In a quiet response to the Senate Judiciary Committee three days before Christmas, the Biden DOJ says it won’t withdraw a controversial memo used to activate the FBI Counterterrorism Division to investigate parents voicing their opposition to a variety of topics – primarily mask and vaccine mandates, and teaching critical race theory.
“[I]n December we asked why the FBI’s Counterterrorism Division was getting involved in parents expressing their concerns at school board meetings. Now, just to be crystal clear, there’s no excuse for real threats or acts of violence at school board meetings, but if there are such threats, these should be handled at the local level and the Attorney General should withdraw his memo that started this whole thing.
“Well, a couple days before Christmas, the Justice Department responded to us with just a one-page letter.
“In that letter, DOJ had nothing to say about why the FBI’s Counterterrorism Division was involved in local school-board matters.
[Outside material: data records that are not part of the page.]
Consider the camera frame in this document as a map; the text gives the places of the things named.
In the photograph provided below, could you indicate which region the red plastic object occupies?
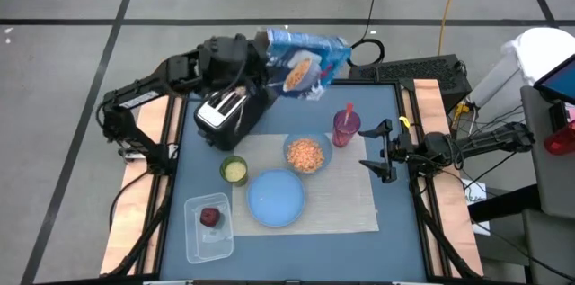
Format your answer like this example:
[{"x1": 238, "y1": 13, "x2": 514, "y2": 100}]
[{"x1": 544, "y1": 120, "x2": 575, "y2": 156}]

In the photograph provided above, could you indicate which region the wooden side board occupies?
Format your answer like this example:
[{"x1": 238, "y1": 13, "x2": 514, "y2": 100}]
[
  {"x1": 99, "y1": 94, "x2": 184, "y2": 276},
  {"x1": 411, "y1": 78, "x2": 485, "y2": 278}
]

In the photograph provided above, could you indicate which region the yellow floor cable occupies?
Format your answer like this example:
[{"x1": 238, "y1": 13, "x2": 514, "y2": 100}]
[{"x1": 438, "y1": 0, "x2": 464, "y2": 56}]

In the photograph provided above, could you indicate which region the blue plate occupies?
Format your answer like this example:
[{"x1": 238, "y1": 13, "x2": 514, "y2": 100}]
[{"x1": 245, "y1": 167, "x2": 308, "y2": 228}]

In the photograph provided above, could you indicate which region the tablet screen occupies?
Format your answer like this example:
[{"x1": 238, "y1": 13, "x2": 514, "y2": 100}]
[{"x1": 533, "y1": 53, "x2": 575, "y2": 106}]

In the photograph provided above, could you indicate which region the black looped floor cable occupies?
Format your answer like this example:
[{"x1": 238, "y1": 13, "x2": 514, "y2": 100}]
[{"x1": 344, "y1": 0, "x2": 386, "y2": 67}]

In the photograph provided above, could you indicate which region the black toaster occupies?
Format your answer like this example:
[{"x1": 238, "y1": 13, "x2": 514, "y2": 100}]
[{"x1": 193, "y1": 83, "x2": 279, "y2": 152}]

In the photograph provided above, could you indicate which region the green glass tumbler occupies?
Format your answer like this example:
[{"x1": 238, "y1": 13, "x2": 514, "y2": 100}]
[{"x1": 218, "y1": 155, "x2": 250, "y2": 188}]

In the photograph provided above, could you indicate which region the red apple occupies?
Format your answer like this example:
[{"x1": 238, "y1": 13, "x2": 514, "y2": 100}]
[{"x1": 199, "y1": 207, "x2": 222, "y2": 228}]

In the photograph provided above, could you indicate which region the beige woven placemat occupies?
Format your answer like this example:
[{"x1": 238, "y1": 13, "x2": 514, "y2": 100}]
[{"x1": 230, "y1": 132, "x2": 380, "y2": 237}]

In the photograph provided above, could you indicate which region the blue bowl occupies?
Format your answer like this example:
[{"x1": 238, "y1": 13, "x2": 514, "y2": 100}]
[{"x1": 282, "y1": 131, "x2": 334, "y2": 175}]

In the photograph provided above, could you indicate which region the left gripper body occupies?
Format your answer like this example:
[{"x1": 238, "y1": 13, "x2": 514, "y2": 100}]
[{"x1": 244, "y1": 32, "x2": 270, "y2": 86}]

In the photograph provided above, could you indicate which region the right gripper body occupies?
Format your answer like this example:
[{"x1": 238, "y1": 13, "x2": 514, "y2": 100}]
[{"x1": 381, "y1": 133, "x2": 426, "y2": 165}]

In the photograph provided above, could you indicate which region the black computer case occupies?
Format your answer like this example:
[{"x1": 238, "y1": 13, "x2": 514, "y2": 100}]
[{"x1": 349, "y1": 53, "x2": 473, "y2": 113}]

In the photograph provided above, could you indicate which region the pink faceted plastic tumbler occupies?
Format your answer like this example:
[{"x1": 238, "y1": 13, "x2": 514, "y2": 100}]
[{"x1": 331, "y1": 109, "x2": 362, "y2": 148}]

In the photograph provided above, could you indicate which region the clear plastic container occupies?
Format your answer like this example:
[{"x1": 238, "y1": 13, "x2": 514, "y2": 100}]
[{"x1": 183, "y1": 191, "x2": 236, "y2": 265}]

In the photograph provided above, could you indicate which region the heap of cereal flakes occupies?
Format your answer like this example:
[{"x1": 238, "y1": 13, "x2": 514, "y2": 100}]
[{"x1": 287, "y1": 138, "x2": 325, "y2": 174}]

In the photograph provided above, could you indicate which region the white paper sheet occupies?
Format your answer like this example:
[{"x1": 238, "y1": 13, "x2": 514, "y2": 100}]
[{"x1": 462, "y1": 179, "x2": 490, "y2": 236}]

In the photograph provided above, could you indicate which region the white plastic bag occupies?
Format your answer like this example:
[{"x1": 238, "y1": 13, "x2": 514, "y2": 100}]
[{"x1": 469, "y1": 27, "x2": 575, "y2": 107}]

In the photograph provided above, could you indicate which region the blue frosted flakes cereal box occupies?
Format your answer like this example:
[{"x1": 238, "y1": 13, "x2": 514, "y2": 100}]
[{"x1": 256, "y1": 27, "x2": 353, "y2": 102}]
DOJ just said, ‘We’re not going to withdraw the memo.’ So, the Feds may be keeping track of school board meetings—even if it creates a horrible chilling effect. And, of course the FBI looking over your shoulder would have a chilling effect. Next week the Judiciary Committee will hold a hearing on domestic terrorism. I hope we’re going to be focusing on the serious threats facing our country—and I hope no one thinks the focus is on our nation’s parents.”
The Garland memo
On October 4, AG Merrick Garland issued a memorandum announcing a concentrated effort to target any threats of violence, intimidation, and harassment by parents toward school personnel.
The announcement came came days after the national association of school boards asked the Biden administration to take “extraordinary measures” to prevent alleged threats against school staff that the association said was coming from parents who oppose mask mandates and the teaching of critical race theory.
In late October, however, it was revealed that Garland based the memo on unsupported claims made by the National School Boards Association, which apologized for inflammatory language. Garland maintains that the letter had no bearing on the DOJ’s stance.
With the one-year anniversary of the Jan. 6 incursion into the United States Capitol less than a month away, three retired Army generals called on leaders to take preventive measures, including to “war game” a “post-election insurrection or coup” attempts.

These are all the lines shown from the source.